## [Problem details]
Please filter the data below down to the lines holding the string "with".

## [Data]
------------------------------------

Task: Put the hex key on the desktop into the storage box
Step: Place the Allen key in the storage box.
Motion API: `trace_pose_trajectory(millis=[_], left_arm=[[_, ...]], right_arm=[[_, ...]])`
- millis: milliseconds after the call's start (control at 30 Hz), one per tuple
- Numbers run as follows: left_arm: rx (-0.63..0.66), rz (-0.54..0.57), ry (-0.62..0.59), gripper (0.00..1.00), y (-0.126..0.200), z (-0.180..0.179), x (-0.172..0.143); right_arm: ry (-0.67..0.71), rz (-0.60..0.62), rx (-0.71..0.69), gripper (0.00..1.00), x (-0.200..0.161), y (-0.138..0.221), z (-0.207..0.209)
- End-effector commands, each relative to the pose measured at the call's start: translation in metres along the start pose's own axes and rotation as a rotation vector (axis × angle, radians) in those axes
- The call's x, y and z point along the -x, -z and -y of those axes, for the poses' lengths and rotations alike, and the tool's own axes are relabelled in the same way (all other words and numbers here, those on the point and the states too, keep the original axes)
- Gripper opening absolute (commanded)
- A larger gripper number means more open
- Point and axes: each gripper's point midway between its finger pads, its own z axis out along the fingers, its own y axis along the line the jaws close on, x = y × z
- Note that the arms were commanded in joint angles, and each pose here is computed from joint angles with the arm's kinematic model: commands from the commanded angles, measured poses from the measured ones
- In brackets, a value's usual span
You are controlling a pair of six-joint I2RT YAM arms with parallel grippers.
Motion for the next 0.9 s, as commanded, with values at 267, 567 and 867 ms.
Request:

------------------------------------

## [Exercise answer]
- Note that the arms were commanded in joint angles, and each pose here is computed from joint angles with the arm's kinematic model: commands from the commanded angles, measured poses from the measured ones
You are controlling a pair of six-joint I2RT YAM arms with parallel grippers.
Motion for the next 0.9 s, as commanded, with values at 267, 567 and 867 ms.

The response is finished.